*** Opening The records ***

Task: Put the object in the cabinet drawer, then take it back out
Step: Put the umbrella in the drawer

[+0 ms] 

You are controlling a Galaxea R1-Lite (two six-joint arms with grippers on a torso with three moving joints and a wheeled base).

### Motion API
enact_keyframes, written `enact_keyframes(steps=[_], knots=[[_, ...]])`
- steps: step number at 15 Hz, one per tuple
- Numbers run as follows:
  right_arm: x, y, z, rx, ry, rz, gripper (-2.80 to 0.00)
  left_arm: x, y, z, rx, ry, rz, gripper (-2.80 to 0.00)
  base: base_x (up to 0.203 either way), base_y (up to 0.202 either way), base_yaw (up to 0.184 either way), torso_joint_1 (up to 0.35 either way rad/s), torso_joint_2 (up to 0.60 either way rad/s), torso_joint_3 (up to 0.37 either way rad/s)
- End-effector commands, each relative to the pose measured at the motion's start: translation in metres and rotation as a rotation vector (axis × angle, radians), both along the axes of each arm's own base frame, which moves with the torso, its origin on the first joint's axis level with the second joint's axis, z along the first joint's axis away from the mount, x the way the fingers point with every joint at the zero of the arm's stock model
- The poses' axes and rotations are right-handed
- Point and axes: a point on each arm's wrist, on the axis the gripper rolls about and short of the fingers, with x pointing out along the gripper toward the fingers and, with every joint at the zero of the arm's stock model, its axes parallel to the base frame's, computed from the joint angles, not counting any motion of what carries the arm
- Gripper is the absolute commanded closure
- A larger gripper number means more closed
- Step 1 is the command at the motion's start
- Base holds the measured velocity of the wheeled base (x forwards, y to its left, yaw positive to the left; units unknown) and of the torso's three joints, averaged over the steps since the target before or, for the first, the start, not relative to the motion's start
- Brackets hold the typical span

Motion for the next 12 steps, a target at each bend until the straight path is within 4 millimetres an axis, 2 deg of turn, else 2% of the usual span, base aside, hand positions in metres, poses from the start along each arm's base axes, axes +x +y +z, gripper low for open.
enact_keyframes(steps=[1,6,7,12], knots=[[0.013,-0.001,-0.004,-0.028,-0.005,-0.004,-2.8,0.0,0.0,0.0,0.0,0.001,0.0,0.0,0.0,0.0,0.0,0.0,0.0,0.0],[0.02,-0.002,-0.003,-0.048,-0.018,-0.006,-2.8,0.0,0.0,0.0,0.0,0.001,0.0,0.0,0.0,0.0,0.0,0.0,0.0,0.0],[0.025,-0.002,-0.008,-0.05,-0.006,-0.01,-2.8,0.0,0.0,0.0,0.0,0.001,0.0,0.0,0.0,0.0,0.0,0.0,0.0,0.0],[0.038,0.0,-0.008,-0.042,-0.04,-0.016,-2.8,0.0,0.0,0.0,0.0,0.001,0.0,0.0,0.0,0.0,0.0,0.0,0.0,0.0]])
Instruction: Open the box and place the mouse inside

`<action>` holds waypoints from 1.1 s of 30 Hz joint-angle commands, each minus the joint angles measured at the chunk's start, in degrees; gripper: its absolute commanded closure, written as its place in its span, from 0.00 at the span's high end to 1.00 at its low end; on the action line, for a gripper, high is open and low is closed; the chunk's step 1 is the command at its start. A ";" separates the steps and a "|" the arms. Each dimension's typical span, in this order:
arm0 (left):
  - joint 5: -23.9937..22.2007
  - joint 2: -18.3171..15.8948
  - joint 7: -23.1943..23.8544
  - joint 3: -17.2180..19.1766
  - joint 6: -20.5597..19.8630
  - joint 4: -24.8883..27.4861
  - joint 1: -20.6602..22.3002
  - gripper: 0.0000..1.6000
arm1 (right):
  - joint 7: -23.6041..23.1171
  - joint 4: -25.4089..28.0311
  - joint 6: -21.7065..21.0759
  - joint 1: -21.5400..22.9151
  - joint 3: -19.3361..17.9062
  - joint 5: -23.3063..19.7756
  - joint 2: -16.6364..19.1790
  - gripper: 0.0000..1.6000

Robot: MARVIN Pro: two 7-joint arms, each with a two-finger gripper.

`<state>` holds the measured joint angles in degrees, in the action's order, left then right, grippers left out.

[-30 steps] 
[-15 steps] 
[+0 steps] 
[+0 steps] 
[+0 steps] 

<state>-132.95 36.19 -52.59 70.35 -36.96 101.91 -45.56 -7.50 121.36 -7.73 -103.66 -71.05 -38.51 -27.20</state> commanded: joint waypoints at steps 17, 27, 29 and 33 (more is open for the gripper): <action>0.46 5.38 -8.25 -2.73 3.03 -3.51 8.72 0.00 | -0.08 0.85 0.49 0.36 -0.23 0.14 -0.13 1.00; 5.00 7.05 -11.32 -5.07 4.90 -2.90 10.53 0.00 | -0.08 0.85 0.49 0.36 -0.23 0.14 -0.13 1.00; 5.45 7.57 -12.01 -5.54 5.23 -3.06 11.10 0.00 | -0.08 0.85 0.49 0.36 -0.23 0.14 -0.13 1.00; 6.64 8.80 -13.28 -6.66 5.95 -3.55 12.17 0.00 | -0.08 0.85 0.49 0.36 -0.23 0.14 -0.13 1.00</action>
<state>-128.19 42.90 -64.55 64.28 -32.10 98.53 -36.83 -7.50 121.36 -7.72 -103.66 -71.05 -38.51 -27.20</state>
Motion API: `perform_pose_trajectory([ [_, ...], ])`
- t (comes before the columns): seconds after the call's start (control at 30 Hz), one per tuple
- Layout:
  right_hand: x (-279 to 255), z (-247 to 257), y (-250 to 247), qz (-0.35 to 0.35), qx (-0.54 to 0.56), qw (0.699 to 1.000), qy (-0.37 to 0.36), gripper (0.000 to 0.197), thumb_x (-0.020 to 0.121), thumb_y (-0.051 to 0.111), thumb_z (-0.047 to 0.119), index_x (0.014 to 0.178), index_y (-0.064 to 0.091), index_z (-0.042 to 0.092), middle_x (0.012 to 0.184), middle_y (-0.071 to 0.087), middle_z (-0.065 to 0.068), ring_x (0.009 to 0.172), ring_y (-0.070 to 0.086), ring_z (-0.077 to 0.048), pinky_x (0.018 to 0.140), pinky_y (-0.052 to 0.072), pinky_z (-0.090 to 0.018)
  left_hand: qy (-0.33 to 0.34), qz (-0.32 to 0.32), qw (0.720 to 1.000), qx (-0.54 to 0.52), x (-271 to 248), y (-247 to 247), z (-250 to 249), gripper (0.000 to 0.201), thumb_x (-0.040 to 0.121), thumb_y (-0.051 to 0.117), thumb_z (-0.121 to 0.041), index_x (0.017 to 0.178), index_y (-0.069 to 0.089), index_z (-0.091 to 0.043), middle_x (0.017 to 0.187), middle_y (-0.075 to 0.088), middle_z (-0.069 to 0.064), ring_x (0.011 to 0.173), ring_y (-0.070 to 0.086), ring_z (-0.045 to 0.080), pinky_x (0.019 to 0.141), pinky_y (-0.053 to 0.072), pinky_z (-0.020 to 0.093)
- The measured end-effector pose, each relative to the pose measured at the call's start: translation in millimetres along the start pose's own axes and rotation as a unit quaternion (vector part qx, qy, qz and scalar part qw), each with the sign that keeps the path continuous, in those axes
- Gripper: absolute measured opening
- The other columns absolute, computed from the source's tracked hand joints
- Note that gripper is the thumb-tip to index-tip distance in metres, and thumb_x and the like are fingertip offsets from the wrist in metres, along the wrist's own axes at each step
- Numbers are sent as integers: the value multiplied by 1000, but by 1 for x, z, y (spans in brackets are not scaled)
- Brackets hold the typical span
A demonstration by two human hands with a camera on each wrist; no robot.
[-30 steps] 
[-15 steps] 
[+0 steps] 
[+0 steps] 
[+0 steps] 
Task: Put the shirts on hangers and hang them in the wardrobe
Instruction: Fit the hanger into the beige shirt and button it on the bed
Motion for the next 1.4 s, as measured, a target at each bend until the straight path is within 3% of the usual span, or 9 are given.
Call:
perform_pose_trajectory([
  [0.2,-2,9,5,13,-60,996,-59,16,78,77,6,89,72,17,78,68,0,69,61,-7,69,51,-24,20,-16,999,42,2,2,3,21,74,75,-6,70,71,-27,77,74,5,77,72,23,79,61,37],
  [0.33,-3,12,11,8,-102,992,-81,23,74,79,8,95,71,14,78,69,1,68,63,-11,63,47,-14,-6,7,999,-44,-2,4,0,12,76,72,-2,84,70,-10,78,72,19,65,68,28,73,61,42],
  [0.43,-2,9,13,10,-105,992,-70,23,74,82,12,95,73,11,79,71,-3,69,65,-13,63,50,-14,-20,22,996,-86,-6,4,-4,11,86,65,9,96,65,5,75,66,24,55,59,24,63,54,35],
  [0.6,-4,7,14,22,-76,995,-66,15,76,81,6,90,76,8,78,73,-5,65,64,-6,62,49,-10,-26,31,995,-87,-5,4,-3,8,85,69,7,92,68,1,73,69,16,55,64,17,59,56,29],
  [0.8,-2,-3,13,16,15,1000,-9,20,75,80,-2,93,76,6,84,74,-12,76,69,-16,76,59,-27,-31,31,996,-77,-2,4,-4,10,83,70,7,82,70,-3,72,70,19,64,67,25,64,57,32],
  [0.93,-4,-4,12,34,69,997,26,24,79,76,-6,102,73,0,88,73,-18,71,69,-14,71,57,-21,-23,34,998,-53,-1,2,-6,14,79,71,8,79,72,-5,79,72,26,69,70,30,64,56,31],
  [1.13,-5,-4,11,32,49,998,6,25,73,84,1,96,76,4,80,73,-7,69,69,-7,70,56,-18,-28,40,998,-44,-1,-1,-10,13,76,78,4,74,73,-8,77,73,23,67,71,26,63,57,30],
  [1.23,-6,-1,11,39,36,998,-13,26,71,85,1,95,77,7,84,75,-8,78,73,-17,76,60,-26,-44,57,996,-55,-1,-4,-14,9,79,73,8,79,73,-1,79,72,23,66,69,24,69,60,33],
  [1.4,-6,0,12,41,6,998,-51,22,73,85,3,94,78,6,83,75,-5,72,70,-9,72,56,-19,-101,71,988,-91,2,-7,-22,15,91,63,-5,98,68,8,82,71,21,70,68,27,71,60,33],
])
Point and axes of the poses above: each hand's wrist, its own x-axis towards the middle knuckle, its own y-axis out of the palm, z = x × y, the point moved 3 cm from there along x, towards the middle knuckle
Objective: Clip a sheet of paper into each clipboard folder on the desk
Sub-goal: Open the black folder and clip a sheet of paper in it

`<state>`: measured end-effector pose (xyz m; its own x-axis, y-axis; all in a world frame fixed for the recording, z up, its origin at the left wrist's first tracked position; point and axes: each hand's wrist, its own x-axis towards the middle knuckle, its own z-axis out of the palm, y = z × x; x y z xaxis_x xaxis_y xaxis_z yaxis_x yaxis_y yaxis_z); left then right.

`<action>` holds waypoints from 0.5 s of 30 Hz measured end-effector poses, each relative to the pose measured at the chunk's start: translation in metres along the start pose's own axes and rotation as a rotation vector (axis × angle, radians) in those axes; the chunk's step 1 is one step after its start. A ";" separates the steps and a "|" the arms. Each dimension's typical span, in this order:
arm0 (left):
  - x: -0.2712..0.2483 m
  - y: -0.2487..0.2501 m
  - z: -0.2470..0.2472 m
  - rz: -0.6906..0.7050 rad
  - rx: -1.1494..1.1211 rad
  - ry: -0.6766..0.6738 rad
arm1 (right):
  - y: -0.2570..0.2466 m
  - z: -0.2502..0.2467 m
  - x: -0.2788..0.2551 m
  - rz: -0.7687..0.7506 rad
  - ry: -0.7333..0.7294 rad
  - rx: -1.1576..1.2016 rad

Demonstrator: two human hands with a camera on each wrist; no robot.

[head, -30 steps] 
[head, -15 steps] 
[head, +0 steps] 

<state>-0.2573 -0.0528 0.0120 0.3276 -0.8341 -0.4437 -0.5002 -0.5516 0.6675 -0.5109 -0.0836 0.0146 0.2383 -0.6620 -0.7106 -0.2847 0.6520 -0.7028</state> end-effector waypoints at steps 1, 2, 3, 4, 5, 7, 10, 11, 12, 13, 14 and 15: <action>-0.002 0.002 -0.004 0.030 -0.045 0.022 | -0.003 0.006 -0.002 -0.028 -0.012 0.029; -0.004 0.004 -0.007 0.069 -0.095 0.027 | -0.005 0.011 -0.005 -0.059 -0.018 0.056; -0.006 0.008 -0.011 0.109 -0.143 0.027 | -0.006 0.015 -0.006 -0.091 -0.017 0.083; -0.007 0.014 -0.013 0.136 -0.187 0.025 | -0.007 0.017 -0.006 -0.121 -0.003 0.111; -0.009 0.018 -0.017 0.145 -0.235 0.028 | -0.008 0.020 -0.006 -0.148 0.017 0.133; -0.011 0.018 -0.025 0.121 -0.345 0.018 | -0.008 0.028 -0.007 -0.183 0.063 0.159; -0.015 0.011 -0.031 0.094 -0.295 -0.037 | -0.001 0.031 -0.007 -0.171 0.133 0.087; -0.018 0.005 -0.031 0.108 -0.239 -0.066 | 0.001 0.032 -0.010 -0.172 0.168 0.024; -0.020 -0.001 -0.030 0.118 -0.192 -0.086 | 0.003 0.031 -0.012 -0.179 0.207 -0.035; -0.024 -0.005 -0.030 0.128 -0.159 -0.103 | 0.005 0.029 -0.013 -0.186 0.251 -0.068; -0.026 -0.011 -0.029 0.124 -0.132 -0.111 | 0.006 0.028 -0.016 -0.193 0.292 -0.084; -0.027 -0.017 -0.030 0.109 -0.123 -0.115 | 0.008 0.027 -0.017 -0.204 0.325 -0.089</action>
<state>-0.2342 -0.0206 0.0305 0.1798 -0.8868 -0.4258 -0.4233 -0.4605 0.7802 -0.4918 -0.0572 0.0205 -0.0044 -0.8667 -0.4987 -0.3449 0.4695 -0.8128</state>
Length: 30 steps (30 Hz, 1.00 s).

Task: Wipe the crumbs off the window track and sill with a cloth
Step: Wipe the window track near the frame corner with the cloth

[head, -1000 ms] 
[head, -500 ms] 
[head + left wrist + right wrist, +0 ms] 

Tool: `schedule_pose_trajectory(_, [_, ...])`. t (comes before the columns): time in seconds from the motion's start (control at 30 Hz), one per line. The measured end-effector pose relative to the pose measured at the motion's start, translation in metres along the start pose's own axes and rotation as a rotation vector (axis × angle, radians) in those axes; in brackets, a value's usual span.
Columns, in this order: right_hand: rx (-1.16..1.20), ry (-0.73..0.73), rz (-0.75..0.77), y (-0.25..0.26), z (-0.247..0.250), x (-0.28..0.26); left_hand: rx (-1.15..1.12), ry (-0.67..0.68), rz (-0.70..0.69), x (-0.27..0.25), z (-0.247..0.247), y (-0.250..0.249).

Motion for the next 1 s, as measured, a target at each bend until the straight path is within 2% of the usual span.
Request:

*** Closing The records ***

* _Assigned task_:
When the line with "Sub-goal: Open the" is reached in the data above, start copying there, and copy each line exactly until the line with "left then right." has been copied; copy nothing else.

* _Task result_:
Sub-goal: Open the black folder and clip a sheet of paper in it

`<state>`: measured end-effector pose (xyz m; its own x-axis, y-axis; all in a world frame fixed for the recording, z up, its origin at the left wrist's first tracked position; point and axes: each hand's wrist, its own x-axis towards the middle knuckle, its own z-axis out of the palm, y = z × x; x y z xaxis_x xaxis_y xaxis_z yaxis_x yaxis_y yaxis_z); left then right.

This answer has now been given in full.